3

I am trying to find the difference between 2 list of dictionary. I found some information in this forum but did not serve my purpose.

incoming_rows = [{'column_name': 'LOAD_ID', 'data_type': 'int', 'table_name': 'CONFIG'},
            {'column_name': 'ROW_NUMBER', 'data_type': 'int', 'table_name': 'CONFIG'},
            {'column_name': 'CREATE_DATE', 'data_type': 'VARCHAR(20)', 'table_name': 'CONFIG'},
            {'column_name': 'CONFIG_TYPE', 'data_type': 'varchar(1)', 'table_name': 'CONFIG'},
            {'column_name': 'CONFIG_ID', 'data_type': 'numeric(10,0)', 'table_name': 'CONFIG'}
            ]

available_row = [{'column_name': 'LOAD_ID', 'data_type': 'int', 'table_name': 'CONFIG'},
             {'column_name': 'ROW_NUMBER', 'data_type': 'int', 'table_name': 'CONFIG'},
             {'column_name': 'CREATE_DATE', 'data_type': 'date', 'table_name': 'CONFIG'}
             ]

Here I need to compare the incoming_rows with the available_row list of dictionary and the difference want to list in another list of dict format.Here my table name is unique. Conditions: 1. Any new addition of columns. 2. Any change in data type If these two conditions are true then the the expected_row should contain only these changed rows only.

# expected output
expected_row=[{'column_name': 'CONFIG_TYPE', 'data_type': 'varchar(1)', 'table_name': 'CONFIG'},
          {'column_name': 'CONFIG_ID', 'data_type': 'numeric(10,0)', 'table_name': 'CONFIG'},
          {'column_name': 'CREATE_DATE', 'data_type': 'VARCHAR(20)', 'table_name': 'CONFIG'}
        ]
jpp
  • 159,742
  • 34
  • 281
  • 339
Pradeep
  • 303
  • 1
  • 5
  • 18
  • find intersection between 2 list. this might help: http://stackoverflow.com/questions/642763/python-intersection-of-two-lists – Thang Do Apr 22 '16 at 16:12
  • @csessh since we're trying to find the intersection of a list *full of unhashable objects*, that link is mostly irrelevant. (e.g., try `set().add({"some":"dict"})`) – Adam Smith Apr 22 '16 at 16:14

3 Answers3

6

A set is the perfect solution for this problem. Unfortunately, python will not let you add dictionaries to a set, because they are mutable and their hashcode could change between insert and lookup.
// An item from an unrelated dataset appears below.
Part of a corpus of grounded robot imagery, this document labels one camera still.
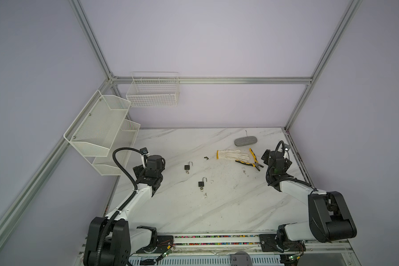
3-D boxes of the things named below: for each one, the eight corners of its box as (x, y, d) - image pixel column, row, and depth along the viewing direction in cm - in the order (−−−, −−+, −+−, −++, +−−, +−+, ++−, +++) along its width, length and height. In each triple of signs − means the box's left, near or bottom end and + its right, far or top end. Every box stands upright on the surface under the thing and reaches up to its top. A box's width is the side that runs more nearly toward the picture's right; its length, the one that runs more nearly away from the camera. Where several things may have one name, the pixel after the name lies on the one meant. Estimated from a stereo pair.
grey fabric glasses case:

If you "freeze" the items to make them immutable, you can then add them to set objects instead of a list; and then take a set difference using the minus operator:

In [20]: i_set = { frozenset(row.items()) for row in incoming_rows }

In [21]: a_set = { frozenset(row.items())  for row in available_row }

In [22]: (i_set - a_set)
Out[22]: 
{frozenset({('column_name', 'CONFIG_ID'),
            ('data_type', 'numeric(10,0)'),
            ('table_name', 'CONFIG')}),
 frozenset({('column_name', 'CREATE_DATE'),
            ('data_type', 'VARCHAR(20)'),
            ('table_name', 'CONFIG')}),
 frozenset({('column_name', 'CONFIG_TYPE'),
            ('data_type', 'varchar(1)'),
            ('table_name', 'CONFIG')})}

Edit: To unfreeze:

In [25]: [dict(i) for i in i_set - a_set]
Out[25]: 
[{'column_name': 'CONFIG_ID',
  'data_type': 'numeric(10,0)',
  'table_name': 'CONFIG'},
 {'column_name': 'CREATE_DATE',
  'data_type': 'VARCHAR(20)',
  'table_name': 'CONFIG'},
 {'column_name': 'CONFIG_TYPE',
  'data_type': 'varchar(1)',
  'table_name': 'CONFIG'}]
Neal Fultz
  • 9,282
  • 1
  • 39
  • 60
  • I've never heard of "freezing" an item before! Could you please explain a little what it is? thanks! – Joseph Farah Apr 22 '16 at 16:26
  • A frozenset is an immutable type of set in Python (e.g. you can't do `frozenset.add(...)` or etc). Since it's immutable, it's (sanely) hashable, so you can put it in a set. – Adam Smith Apr 22 '16 at 17:32
0

For large datasets, and especially when you are working with numeric data, you may find better performance with 3rd party libraries. For example, Pandas accepts lists of directories directly:

import pandas as pd

# convert lists of dictionaries to dataframes
df_incoming, df_available = map(pd.DataFrame, (incoming_rows, available_row))

# merge data, adding indicator, and filter
res = df_available.merge(df_incoming, indicator=True, how='outer')
res = res[res['_merge'] == 'right_only']

print(res)

   column_name      data_type table_name      _merge
3  CREATE_DATE    VARCHAR(20)     CONFIG  right_only
4  CONFIG_TYPE     varchar(1)     CONFIG  right_only
5    CONFIG_ID  numeric(10,0)     CONFIG  right_only

If you require a list of dictionaries as output:

print(res.drop('_merge', 1).to_dict('records'))

[{'column_name': 'CREATE_DATE', 'data_type': 'VARCHAR(20)', 'table_name': 'CONFIG'},
 {'column_name': 'CONFIG_TYPE', 'data_type': 'varchar(1)', 'table_name': 'CONFIG'},
 {'column_name': 'CONFIG_ID', 'data_type': 'numeric(10,0)', 'table_name': 'CONFIG'}]
jpp
  • 159,742
  • 34
  • 281
  • 339
-2
for incoming_d, available_d in zip(incoming_rows, available_row):
    for k,v in incoming_d:
        if k in available_d and available_d[k] == v:
            # this key is in both dicts
        else:
            # something went wrong

Note that this requires your lists to be in the same order. If order doesn't matter in the lists, then you'd have to nest your for loops (and complexity becomes much higher)

for incoming_d in incoming_rows:
    for available_d in available_rows:
        ...
Adam Smith
  • 52,157
  • 12
  • 73
  • 112